Look over the material for the string "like". Copy every line where it turns up.

### Entries supplied
▼
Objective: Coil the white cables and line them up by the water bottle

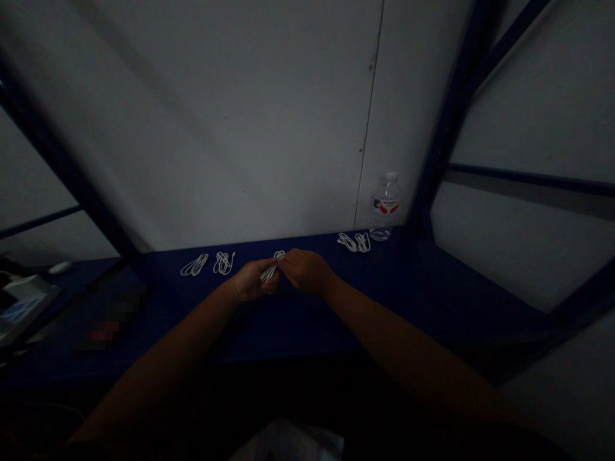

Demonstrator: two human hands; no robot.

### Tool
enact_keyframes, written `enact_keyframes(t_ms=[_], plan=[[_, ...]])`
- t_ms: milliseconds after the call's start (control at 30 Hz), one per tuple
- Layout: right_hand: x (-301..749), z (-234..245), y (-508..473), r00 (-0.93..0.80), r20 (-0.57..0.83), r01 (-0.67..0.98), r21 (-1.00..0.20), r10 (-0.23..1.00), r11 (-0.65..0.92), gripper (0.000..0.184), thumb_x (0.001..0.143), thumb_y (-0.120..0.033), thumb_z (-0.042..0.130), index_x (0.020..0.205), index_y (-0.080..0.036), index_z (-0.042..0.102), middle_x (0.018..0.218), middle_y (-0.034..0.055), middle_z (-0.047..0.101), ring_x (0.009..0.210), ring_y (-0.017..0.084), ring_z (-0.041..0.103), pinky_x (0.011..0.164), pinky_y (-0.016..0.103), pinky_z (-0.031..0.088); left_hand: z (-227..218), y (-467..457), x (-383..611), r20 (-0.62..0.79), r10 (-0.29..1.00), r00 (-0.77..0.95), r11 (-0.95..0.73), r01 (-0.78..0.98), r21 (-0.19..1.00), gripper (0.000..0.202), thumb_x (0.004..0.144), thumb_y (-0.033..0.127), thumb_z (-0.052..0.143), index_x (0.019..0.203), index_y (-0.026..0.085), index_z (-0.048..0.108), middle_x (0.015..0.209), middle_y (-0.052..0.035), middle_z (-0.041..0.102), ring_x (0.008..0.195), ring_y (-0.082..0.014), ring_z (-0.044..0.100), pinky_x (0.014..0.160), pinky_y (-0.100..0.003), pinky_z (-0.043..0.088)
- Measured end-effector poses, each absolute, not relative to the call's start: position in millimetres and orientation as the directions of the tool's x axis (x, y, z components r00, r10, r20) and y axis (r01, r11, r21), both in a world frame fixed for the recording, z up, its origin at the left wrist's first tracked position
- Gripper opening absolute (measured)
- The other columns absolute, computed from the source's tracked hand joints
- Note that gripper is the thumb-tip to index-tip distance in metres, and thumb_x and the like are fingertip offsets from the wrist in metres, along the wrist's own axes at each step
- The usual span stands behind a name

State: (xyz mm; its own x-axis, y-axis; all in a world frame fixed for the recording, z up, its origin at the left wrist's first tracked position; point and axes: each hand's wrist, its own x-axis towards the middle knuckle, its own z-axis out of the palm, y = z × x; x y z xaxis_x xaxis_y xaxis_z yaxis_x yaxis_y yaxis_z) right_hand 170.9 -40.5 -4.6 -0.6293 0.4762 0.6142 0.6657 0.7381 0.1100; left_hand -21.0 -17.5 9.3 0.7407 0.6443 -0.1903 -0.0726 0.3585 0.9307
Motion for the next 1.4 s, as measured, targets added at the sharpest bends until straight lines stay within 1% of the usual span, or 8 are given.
enact_keyframes(t_ms=[267, 400, 533, 667, 767, 1000, 1233, 1400], plan=[[166, -2, -43, -0.635, 0.591, 0.706, 0.182, 0.498, 0.685, 0.021, 0.093, -0.016, 0.044, 0.099, -0.013, 0.063, 0.094, 0.0144, 0.063, 0.089, 0.024, 0.053, 0.075, 0.036, 0.042, 8, -18, -19, -0.261, 0.676, 0.689, 0.345, 0.017, 0.938, 0.033, 0.089, 0.032, 0.038, 0.064, 0.014, 0.051, 0.051, -0.0029, 0.048, 0.041, -0.009, 0.04, 0.043, -0.022, 0.032], [166, -2, -42, -0.633, 0.58, 0.705, 0.16, 0.512, 0.69, 0.02, 0.091, -0.013, 0.044, 0.1, -0.013, 0.062, 0.094, 0.0147, 0.062, 0.088, 0.024, 0.052, 0.074, 0.036, 0.041, 4, -15, -16, -0.141, 0.831, 0.538, 0.088, 0.124, 0.988, 0.02, 0.087, 0.033, 0.052, 0.089, 0.013, 0.057, 0.064, -0.0036, 0.06, 0.052, -0.0125, 0.055, 0.051, -0.024, 0.043], [166, -5, -39, -0.625, 0.573, 0.724, 0.172, 0.529, 0.668, 0.019, 0.089, -0.011, 0.046, 0.1, -0.012, 0.061, 0.095, 0.0146, 0.062, 0.088, 0.025, 0.051, 0.075, 0.036, 0.041, 2, -10, -15, -0.025, 0.868, 0.496, -0.124, 0.265, 0.956, 0.021, 0.088, 0.028, 0.053, 0.101, 0.013, 0.06, 0.078, -0.0064, 0.066, 0.062, -0.0144, 0.063, 0.06, -0.026, 0.048], [166, -7, -37, -0.592, 0.583, 0.758, 0.168, 0.556, 0.63, 0.018, 0.09, -0.013, 0.047, 0.101, -0.014, 0.061, 0.096, 0.0141, 0.062, 0.089, 0.024, 0.052, 0.076, 0.036, 0.042, 4, -11, -18, 0.158, 0.86, 0.484, -0.392, 0.43, 0.813, 0.025, 0.087, 0.03, 0.054, 0.102, 0.014, 0.066, 0.083, -0.0072, 0.07, 0.067, -0.0161, 0.064, 0.062, -0.025, 0.046], [166, -8, -36, -0.566, 0.605, 0.749, 0.093, 0.56, 0.656, 0.018, 0.091, -0.015, 0.046, 0.102, -0.014, 0.06, 0.095, 0.0137, 0.062, 0.091, 0.024, 0.053, 0.079, 0.036, 0.043, 6, -14, -19, 0.245, 0.829, 0.503, -0.508, 0.493, 0.707, 0.026, 0.089, 0.03, 0.052, 0.102, 0.015, 0.069, 0.078, -0.0058, 0.07, 0.066, -0.0162, 0.063, 0.062, -0.025, 0.044], [172, -10, -34, -0.427, 0.675, 0.678, -0.201, 0.601, 0.707, 0.014, 0.091, -0.019, 0.047, 0.094, -0.017, 0.061, 0.089, 0.0088, 0.06, 0.082, 0.02, 0.055, 0.076, 0.033, 0.044, 3, -9, -21, 0.202, 0.831, 0.518, -0.485, 0.499, 0.718, 0.034, 0.091, 0.039, 0.046, 0.093, 0.013, 0.069, 0.075, -0.0055, 0.069, 0.059, -0.0139, 0.061, 0.055, -0.023, 0.041], [171, -10, -34, -0.352, 0.72, 0.649, -0.272, 0.598, 0.71, 0.012, 0.092, -0.022, 0.048, 0.091, -0.017, 0.059, 0.089, 0.0076, 0.059, 0.082, 0.018, 0.056, 0.075, 0.031, 0.044, 0, -4, -23, 0.16, 0.844, 0.512, -0.434, 0.476, 0.765, 0.04, 0.09, 0.046, 0.046, 0.085, 0.013, 0.068, 0.067, -0.0057, 0.066, 0.057, -0.0135, 0.059, 0.052, -0.022, 0.039], [172, -6, -36, -0.318, 0.731, 0.636, -0.308, 0.604, 0.707, 0.013, 0.089, -0.024, 0.054, 0.096, -0.017, 0.062, 0.091, 0.0074, 0.061, 0.082, 0.018, 0.056, 0.076, 0.031, 0.044, 1, -7, -22, 0.168, 0.847, 0.504, -0.449, 0.51, 0.734, 0.043, 0.09, 0.049, 0.046, 0.082, 0.013, 0.068, 0.065, -0.0047, 0.066, 0.053, -0.0123, 0.057, 0.05, -0.021, 0.037]])
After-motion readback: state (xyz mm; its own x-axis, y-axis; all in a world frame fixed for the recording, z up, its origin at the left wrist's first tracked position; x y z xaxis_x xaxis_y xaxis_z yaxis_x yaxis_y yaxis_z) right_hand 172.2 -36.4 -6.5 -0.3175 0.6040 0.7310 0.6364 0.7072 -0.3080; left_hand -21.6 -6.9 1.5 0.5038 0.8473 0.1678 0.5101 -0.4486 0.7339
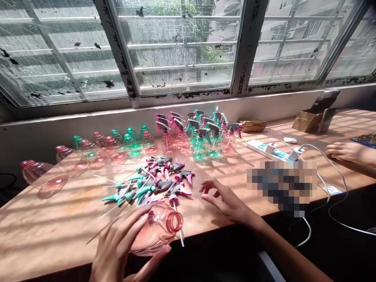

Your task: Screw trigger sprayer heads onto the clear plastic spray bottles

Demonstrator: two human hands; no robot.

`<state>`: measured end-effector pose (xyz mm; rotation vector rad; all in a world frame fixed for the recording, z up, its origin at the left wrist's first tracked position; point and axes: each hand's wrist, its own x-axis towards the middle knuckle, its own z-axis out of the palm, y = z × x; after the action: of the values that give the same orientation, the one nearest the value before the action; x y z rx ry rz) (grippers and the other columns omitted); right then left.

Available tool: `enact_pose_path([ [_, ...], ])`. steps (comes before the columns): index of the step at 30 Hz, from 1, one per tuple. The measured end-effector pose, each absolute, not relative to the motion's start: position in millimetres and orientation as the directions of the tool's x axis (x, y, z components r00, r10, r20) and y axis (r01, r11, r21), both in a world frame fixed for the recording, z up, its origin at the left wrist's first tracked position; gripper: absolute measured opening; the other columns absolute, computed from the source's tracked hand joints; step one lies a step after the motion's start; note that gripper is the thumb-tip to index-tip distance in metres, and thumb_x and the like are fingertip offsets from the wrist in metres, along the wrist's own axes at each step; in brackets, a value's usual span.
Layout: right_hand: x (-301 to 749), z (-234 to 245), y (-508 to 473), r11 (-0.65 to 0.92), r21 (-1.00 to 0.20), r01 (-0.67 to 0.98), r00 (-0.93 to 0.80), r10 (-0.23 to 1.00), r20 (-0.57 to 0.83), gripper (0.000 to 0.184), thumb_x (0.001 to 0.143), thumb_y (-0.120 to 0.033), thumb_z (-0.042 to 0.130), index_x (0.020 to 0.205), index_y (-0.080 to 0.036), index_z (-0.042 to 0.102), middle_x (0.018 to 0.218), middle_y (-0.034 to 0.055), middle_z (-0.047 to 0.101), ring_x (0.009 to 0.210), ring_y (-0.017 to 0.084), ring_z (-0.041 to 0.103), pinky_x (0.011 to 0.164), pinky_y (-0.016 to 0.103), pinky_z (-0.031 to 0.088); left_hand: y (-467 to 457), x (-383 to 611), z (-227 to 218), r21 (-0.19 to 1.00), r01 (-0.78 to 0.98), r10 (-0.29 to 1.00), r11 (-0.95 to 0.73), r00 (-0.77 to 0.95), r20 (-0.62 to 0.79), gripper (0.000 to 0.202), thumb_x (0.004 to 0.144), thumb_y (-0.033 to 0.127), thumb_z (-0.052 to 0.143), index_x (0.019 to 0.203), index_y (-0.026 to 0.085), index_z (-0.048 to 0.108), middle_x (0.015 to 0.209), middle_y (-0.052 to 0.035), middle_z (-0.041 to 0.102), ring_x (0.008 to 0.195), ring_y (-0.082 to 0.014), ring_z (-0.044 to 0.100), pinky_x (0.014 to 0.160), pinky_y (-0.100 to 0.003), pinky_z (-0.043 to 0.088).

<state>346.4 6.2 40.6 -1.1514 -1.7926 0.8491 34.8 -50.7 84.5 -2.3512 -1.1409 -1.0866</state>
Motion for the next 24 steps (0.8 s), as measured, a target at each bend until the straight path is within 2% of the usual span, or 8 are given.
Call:
enact_pose_path([
  [2, 341, 52, 46, 0.414, -0.708, 0.573, -0.295, 0.910, 0.293, 0.041, 0.099, -0.042, 0.060, 0.134, -0.021, 0.057, 0.134, 0.0143, 0.064, 0.125, 0.030, 0.060, 0.102, 0.041, 0.049, -54, 43, 74, 0.015, 0.699, 0.481, -0.715, 0.477, 0.736, 0.066, 0.089, 0.037, 0.074, 0.150, 0.032, 0.048, 0.126, -0.0092, 0.074, 0.119, -0.0336, 0.067, 0.104, -0.050, 0.050],
  [4, 331, 55, 80, 0.420, -0.612, 0.670, -0.333, 0.907, 0.257, 0.048, 0.100, -0.038, 0.060, 0.141, -0.015, 0.052, 0.145, 0.0202, 0.057, 0.138, 0.034, 0.050, 0.112, 0.047, 0.041, -53, 53, 65, -0.047, 0.657, 0.405, -0.752, 0.518, 0.753, 0.052, 0.090, 0.034, 0.076, 0.139, 0.029, 0.060, 0.120, -0.0089, 0.077, 0.115, -0.0313, 0.069, 0.111, -0.052, 0.043],
  [8, 310, 46, 115, 0.445, -0.579, 0.683, -0.397, 0.892, 0.218, 0.052, 0.092, -0.034, 0.071, 0.139, -0.018, 0.056, 0.140, 0.0157, 0.064, 0.132, 0.035, 0.054, 0.109, 0.044, 0.042, -52, 69, 48, -0.087, 0.581, 0.330, -0.809, 0.572, 0.751, 0.025, 0.098, 0.037, 0.066, 0.121, 0.031, 0.072, 0.113, -0.0053, 0.080, 0.109, -0.0269, 0.070, 0.124, -0.058, 0.026],
  [11, 304, 42, 116, 0.421, -0.562, 0.712, -0.363, 0.906, 0.219, 0.042, 0.086, -0.016, 0.066, 0.128, -0.017, 0.063, 0.130, 0.0147, 0.069, 0.121, 0.035, 0.059, 0.104, 0.044, 0.042, -51, 74, 44, -0.063, 0.551, 0.315, -0.832, 0.563, 0.764, 0.023, 0.099, 0.035, 0.066, 0.120, 0.028, 0.073, 0.116, -0.0069, 0.079, 0.114, -0.0263, 0.068, 0.123, -0.057, 0.027],
  [14, 313, 44, 107, 0.360, -0.573, 0.736, -0.268, 0.933, 0.242, 0.032, 0.080, -0.017, 0.067, 0.112, -0.016, 0.067, 0.113, 0.0142, 0.072, 0.108, 0.036, 0.061, 0.092, 0.043, 0.044, -41, 75, 51, -0.063, 0.568, 0.327, -0.820, 0.557, 0.763, 0.028, 0.095, 0.030, 0.072, 0.122, 0.024, 0.071, 0.117, -0.0102, 0.078, 0.119, -0.0279, 0.065, 0.120, -0.056, 0.033],
  [20, 361, 38, 79, 0.189, -0.722, 0.665, 0.042, 0.956, 0.289, 0.025, 0.088, -0.035, 0.058, 0.109, -0.022, 0.057, 0.070, -0.0002, 0.068, 0.073, 0.026, 0.066, 0.066, 0.033, 0.047, 2, 78, 57, 0.000, 0.669, 0.362, -0.744, 0.403, 0.840, 0.050, 0.088, 0.019, 0.081, 0.130, 0.019, 0.055, 0.125, -0.0160, 0.074, 0.126, -0.0322, 0.063, 0.112, -0.058, 0.043],
  [22, 374, 30, 65, 0.138, -0.772, 0.621, 0.167, 0.938, 0.302, 0.026, 0.093, -0.036, 0.051, 0.114, -0.022, 0.052, 0.072, -0.0001, 0.067, 0.068, 0.024, 0.066, 0.064, 0.033, 0.050, 12, 76, 51, -0.025, 0.718, 0.372, -0.695, 0.390, 0.843, 0.045, 0.088, 0.019, 0.080, 0.127, 0.020, 0.057, 0.127, -0.0159, 0.073, 0.127, -0.0346, 0.062, 0.111, -0.059, 0.042],
  [24, 380, 21, 49, 0.124, -0.814, 0.568, 0.288, 0.896, 0.338, 0.031, 0.094, -0.039, 0.048, 0.120, -0.021, 0.047, 0.090, 0.0054, 0.069, 0.074, 0.024, 0.068, 0.068, 0.035, 0.053, 17, 73, 44, -0.049, 0.756, 0.396, -0.652, 0.396, 0.828, 0.039, 0.090, 0.020, 0.078, 0.125, 0.020, 0.060, 0.127, -0.0158, 0.073, 0.127, -0.0361, 0.062, 0.111, -0.061, 0.041],
])
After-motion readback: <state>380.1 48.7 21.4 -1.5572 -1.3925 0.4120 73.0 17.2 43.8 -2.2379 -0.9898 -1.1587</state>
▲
### Response area
- Note that gripper is the thumb-tip to index-tip distance in metres, and thumb_x and the like are fingertip offsets from the wrist in metres, along the wrist's own axes at each step
Available tool: `enact_pose_path([ [_, ...], ])`. steps (comes before the columns): index of the step at 30 Hz, from 1, one per tuple. The measured end-effector pose, each absolute, not relative to the motion's start: position in millimetres and orientation as the directions of the tool's x axis (x, y, z components r00, r10, r20) and y axis (r01, r11, r21), both in a world frame fixed for the recording, z up, its origin at the left wrist's first tracked position; gripper: absolute measured opening; the other columns absolute, computed from the source's tracked hand joints; step one lies a step after the motion's start; note that gripper is the thumb-tip to index-tip distance in metres, and thumb_x and the like are fingertip offsets from the wrist in metres, along the wrist's own axes at each step; in brackets, a value's usual span.

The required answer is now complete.